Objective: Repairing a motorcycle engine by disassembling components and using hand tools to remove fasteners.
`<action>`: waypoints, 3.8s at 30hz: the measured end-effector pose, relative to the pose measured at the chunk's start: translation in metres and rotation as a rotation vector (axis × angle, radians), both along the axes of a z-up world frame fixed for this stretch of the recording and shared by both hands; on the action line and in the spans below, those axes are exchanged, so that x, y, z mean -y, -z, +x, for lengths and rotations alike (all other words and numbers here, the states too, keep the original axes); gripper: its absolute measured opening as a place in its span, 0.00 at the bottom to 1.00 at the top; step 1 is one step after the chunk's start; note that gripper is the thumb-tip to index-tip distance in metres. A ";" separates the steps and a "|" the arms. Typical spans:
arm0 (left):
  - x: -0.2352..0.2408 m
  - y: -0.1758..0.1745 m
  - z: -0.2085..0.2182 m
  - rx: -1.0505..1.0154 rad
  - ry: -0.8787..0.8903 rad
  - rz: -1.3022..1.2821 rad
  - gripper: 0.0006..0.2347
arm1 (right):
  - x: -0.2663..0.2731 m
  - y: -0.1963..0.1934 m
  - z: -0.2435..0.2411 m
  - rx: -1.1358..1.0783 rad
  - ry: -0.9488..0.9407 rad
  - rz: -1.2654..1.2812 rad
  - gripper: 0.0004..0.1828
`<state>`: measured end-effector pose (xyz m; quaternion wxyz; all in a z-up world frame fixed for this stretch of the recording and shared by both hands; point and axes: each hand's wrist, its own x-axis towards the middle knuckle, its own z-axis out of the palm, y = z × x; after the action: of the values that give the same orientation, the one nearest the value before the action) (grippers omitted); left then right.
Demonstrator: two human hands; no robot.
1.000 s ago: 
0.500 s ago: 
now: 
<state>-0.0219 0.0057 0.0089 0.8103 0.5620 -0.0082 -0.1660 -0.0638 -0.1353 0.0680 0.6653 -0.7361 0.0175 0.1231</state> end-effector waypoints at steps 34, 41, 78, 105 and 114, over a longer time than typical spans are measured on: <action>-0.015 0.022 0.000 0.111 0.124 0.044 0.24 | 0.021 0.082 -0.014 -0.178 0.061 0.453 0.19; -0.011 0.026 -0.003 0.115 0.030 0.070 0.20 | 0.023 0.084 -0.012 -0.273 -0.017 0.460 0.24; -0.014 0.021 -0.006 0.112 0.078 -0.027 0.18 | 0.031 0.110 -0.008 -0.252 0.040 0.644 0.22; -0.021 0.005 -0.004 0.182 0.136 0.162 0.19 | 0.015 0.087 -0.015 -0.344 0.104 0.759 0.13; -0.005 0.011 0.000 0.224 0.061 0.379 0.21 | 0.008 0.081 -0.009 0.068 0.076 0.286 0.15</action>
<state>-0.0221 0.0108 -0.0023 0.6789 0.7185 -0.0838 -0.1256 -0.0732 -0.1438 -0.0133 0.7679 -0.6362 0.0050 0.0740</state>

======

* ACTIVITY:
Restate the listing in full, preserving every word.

* EXERCISE RESULT:
Objective: Repairing a motorcycle engine by disassembling components and using hand tools to remove fasteners.
`<action>`: waypoints, 3.8s at 30hz: the measured end-effector pose, relative to the pose measured at the chunk's start: translation in metres and rotation as a rotation vector (axis × angle, radians), both along the axes of a z-up world frame fixed for this stretch of the recording and shared by both hands; on the action line and in the spans below, those axes are exchanged, so that x, y, z mean -y, -z, +x, for lengths and rotations alike (all other words and numbers here, the states too, keep the original axes); gripper: its absolute measured opening as a place in its span, 0.00 at the bottom to 1.00 at the top; step 1 is one step after the chunk's start; note that gripper is the thumb-tip to index-tip distance in metres. A ";" separates the steps and a "|" the arms. Typical spans:
arm0 (left):
  - x: -0.2352..0.2408 m
  - y: -0.1758..0.1745 m
  - z: -0.2085..0.2182 m
  - rx: -1.0505..1.0154 rad
  - ry: -0.8787..0.8903 rad
  - rz: -1.3022..1.2821 rad
  - gripper: 0.0006..0.2347
arm1 (right):
  - x: -0.2663..0.2731 m
  - y: -0.1963..0.1934 m
  - z: -0.2435..0.2411 m
  - rx: -1.1358..1.0783 rad
  - ry: -0.9488..0.9407 rad
  - rz: -1.2654..1.2812 rad
  - gripper: 0.0004..0.1828
`<state>`: measured end-effector pose (xyz m; quaternion wxyz; all in a z-up world frame fixed for this stretch of the recording and shared by both hands; point and axes: each hand's wrist, its own x-axis towards the middle knuckle, its own z-axis out of the palm, y = z × x; after the action: of the values that give the same orientation, the one nearest the value before the action) (grippers omitted); left then right.
Demonstrator: two human hands; no robot.
1.000 s ago: 
0.500 s ago: 
now: 
<state>-0.0219 0.0057 0.0089 0.8103 0.5620 -0.0082 -0.1660 -0.0638 -0.1353 0.0680 0.6653 -0.7361 0.0175 0.1231</state> end-effector waypoints at steps 34, 41, 78, 105 and 114, over a longer time than typical spans are measured on: <action>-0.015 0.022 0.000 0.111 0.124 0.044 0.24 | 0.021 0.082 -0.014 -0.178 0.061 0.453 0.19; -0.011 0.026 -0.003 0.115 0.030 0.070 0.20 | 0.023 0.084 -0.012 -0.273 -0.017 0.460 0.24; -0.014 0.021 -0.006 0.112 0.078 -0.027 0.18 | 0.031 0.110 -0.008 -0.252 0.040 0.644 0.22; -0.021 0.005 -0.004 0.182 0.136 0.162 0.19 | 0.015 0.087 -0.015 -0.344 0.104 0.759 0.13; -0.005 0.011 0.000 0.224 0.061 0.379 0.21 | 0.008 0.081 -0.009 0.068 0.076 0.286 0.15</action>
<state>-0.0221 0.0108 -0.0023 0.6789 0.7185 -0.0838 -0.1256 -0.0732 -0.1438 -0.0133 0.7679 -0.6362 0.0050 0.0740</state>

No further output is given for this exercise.